**Dataset section:**
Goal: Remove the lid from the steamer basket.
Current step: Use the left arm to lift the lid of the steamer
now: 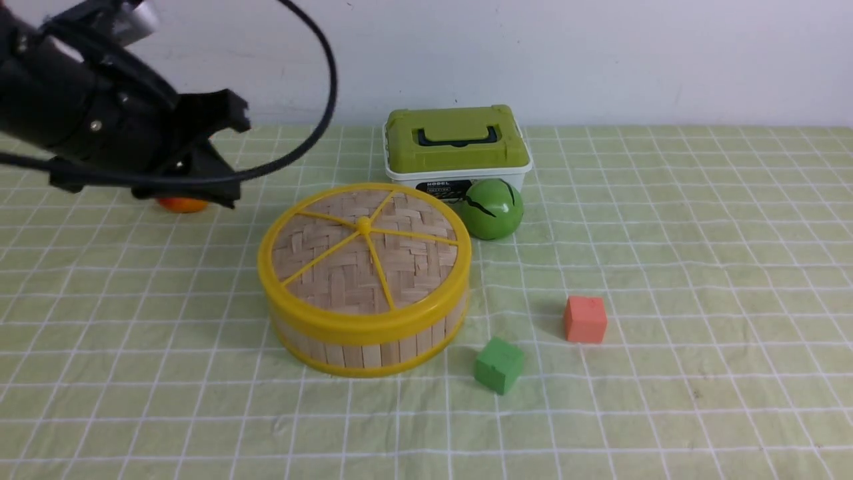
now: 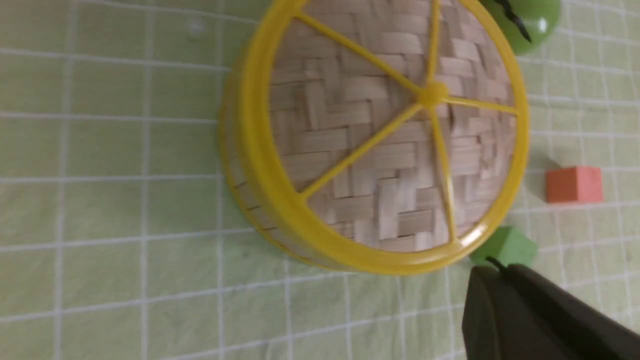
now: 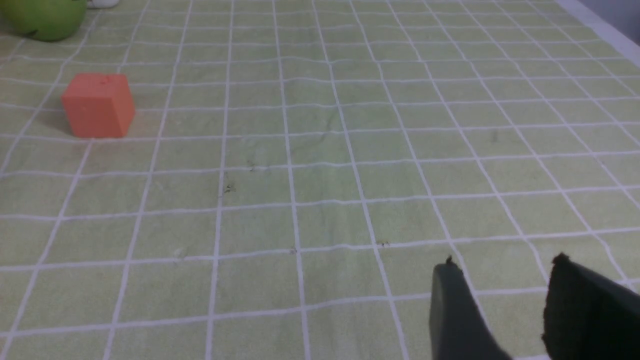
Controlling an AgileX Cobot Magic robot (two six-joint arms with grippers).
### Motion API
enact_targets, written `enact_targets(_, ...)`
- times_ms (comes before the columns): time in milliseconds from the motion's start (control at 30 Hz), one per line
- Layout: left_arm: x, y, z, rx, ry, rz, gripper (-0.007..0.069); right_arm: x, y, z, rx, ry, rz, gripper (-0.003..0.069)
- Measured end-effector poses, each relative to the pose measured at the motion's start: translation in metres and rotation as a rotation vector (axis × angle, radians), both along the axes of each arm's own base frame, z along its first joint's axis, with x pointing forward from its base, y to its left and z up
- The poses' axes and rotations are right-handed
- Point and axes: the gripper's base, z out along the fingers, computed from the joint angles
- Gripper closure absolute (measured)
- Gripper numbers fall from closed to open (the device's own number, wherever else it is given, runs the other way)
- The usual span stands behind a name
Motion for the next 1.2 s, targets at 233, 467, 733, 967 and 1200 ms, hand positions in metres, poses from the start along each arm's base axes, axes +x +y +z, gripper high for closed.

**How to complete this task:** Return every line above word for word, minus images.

**Completed exercise:**
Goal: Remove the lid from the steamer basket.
Current step: Use the left arm to lift the lid of the steamer
now: 
now: 
now: 
Controlling an AgileX Cobot Magic robot (two six-joint arms with grippers).
### Motion API
enact_targets, written `enact_targets(_, ...)`
- times_ms (comes before the columns): time in milliseconds from the motion's start (control at 30 Hz), one per line
- Layout: left_arm: x, y, z, rx, ry, rz, gripper (-0.007..0.069); right_arm: x, y, z, rx, ry, rz, gripper (-0.003..0.069)
- Measured end-effector poses, each relative to the pose measured at the motion's start: translation in metres and rotation as a rotation vector (axis × angle, radians), both along the axes of each arm's own base frame, z along its first joint's axis, with x pointing forward from its base, y to its left and z up
- The poses' axes and rotations are right-handed
- Point and axes: the gripper's base, z out along the fingers, computed from the joint angles
- Gripper closure absolute (measured)
- Gripper numbers fall from closed to open (the device's own number, wherever else it is given, runs the other way)
- The usual span stands behind a name
Motion for the next 1.2 s, targets at 233, 467, 733, 967 and 1200 ms, hand positions in metres, poses from the start along each arm's base axes, axes +x +y +z, gripper high for closed.

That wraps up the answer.